== Segment start ==
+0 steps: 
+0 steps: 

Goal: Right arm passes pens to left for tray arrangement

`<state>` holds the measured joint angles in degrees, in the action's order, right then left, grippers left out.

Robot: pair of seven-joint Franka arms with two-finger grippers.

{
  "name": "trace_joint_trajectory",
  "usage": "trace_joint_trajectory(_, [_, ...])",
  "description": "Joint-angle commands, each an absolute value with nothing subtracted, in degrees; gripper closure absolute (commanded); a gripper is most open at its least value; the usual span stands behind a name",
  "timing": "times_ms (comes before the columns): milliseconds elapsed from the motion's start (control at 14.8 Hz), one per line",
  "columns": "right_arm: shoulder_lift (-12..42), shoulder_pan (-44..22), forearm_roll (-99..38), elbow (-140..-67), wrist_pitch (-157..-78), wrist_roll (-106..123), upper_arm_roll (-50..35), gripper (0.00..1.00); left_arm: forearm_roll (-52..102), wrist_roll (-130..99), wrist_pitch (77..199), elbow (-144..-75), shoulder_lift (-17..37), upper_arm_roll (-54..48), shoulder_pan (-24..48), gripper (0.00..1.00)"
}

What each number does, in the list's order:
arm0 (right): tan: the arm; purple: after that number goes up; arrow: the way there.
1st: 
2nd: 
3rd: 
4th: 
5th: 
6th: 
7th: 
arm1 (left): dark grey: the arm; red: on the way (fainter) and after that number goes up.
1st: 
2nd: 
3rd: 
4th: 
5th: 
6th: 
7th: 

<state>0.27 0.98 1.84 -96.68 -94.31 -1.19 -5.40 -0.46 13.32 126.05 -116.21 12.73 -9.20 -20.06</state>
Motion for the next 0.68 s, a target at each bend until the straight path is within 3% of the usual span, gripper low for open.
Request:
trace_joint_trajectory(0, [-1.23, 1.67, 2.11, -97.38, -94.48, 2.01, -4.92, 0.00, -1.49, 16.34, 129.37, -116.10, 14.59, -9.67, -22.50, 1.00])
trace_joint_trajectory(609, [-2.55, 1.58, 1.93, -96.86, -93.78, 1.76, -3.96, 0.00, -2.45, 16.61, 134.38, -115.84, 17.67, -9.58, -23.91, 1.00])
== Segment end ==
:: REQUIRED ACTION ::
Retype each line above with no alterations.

:: TASK OUTPUT ::
+0 steps: 
+0 steps: 

Goal: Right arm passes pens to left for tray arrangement

`<state>` holds the measured joint angles in degrees, in the action's order, right then left, grippers left out.

Robot: pair of seven-joint Franka arms with two-finger grippers.

{
  "name": "trace_joint_trajectory",
  "usage": "trace_joint_trajectory(_, [_, ...])",
  "description": "Joint-angle commands, each an absolute value with nothing subtracted, in degrees; gripper closure absolute (commanded); a gripper is most open at its least value; the usual span stands behind a name",
  "timing": "times_ms (comes before the columns): milliseconds elapsed from the motion's start (control at 14.8 Hz), one per line",
  "columns": "right_arm: shoulder_lift (-12..42), shoulder_pan (-44..22), forearm_roll (-99..38), elbow (-140..-67), wrist_pitch (-157..-78), wrist_roll (-106..123), upper_arm_roll (-50..35), gripper (0.00..1.00); left_arm: forearm_roll (-52..102), wrist_roll (-130..99), wrist_pitch (77..199), elbow (-144..-75), shoulder_lift (-17..37), upper_arm_roll (-54..48), shoulder_pan (-24..48), gripper (0.00..1.00)"
}

What each number does, in the list's order:
arm0 (right): tan: the arm; purple: after that number goes up; arrow: the way there.
1st: 
2nd: 
3rd: 
4th: 
5th: 
6th: 
7th: 
arm1 (left): dark grey: the arm; red: on the way (fainter) and after that number goes up.
1st: 
2nd: 
3rd: 
4th: 
5th: 
6th: 
7th: 

<state>0.27 0.98 1.84 -96.68 -94.31 -1.19 -5.40 -0.46 13.32 126.05 -116.21 12.73 -9.20 -20.06</state>
Motion for the next 0.68 s, a target at each bend until the straight path is within 3% of the usual span, gripper low for open.
Request:
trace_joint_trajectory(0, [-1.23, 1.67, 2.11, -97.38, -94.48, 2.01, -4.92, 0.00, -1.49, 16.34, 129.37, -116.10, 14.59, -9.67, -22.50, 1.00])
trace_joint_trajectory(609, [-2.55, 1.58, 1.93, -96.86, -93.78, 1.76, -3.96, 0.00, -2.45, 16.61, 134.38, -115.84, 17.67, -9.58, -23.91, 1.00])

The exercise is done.